=== WHAT YOU ARE ASKED TO DO ===
If a line of the data below holds the word "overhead", list it.

[Start of section]

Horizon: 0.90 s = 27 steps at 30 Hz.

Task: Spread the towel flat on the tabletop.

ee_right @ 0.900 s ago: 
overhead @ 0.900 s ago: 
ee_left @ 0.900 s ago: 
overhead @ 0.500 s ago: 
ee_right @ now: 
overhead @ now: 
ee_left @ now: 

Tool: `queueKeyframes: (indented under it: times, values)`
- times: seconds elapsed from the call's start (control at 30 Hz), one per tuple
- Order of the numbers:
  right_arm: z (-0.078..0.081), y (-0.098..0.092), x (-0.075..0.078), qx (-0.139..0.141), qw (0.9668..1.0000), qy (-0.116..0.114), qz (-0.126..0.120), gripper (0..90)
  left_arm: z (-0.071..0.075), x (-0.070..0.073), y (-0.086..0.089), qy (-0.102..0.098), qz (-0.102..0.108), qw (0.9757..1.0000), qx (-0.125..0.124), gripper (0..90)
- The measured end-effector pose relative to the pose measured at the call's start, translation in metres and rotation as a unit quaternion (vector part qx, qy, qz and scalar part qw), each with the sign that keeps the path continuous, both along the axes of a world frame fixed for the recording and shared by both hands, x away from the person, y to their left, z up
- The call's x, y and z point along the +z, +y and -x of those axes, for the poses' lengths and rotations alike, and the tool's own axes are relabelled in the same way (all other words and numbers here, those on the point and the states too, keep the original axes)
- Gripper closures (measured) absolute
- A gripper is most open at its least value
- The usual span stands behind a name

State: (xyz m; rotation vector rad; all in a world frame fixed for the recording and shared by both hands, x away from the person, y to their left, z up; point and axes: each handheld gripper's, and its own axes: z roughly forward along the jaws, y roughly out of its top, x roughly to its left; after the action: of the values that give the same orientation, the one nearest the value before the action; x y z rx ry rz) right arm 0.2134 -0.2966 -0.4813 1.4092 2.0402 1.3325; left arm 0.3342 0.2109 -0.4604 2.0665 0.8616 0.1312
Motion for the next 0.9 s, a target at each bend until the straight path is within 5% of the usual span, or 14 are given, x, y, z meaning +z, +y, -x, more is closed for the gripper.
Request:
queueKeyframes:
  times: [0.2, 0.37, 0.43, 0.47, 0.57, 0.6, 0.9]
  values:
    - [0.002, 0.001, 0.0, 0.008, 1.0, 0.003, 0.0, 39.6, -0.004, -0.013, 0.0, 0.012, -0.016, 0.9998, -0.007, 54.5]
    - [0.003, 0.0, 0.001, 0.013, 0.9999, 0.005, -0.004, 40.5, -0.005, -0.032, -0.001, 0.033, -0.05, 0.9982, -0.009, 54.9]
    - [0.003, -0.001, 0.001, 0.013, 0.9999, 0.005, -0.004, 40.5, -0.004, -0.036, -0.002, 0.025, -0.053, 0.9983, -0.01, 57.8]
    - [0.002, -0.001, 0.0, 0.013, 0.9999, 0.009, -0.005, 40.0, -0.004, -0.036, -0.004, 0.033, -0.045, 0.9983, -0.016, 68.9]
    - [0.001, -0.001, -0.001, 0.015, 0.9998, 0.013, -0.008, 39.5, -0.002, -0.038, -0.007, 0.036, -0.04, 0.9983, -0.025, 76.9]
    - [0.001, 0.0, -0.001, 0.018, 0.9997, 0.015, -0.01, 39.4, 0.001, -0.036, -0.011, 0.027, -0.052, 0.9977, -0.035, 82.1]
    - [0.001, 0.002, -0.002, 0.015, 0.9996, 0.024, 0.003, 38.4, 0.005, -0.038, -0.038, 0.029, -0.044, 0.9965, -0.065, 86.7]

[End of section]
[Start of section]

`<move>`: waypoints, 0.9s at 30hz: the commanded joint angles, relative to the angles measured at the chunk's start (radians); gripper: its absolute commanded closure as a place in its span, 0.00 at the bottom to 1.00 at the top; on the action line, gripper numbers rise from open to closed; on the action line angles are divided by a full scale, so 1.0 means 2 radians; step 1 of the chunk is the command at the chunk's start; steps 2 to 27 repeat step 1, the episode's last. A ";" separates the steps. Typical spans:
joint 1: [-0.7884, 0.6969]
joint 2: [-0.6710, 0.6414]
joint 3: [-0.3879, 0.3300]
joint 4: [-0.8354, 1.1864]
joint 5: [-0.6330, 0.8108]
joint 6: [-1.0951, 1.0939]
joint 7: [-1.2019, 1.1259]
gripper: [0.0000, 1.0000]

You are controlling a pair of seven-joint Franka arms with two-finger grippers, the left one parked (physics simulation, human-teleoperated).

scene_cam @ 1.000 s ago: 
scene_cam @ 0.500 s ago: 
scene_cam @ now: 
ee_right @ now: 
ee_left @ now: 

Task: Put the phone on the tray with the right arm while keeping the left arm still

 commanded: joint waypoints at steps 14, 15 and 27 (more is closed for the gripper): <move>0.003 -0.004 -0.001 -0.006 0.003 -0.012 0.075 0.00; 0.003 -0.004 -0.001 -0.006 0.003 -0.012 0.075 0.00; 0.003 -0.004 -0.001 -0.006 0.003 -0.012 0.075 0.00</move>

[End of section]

=== WRITTEN REPLY ===
overhead @ 0.900 s ago: 
overhead @ 0.500 s ago: 
overhead @ now: 

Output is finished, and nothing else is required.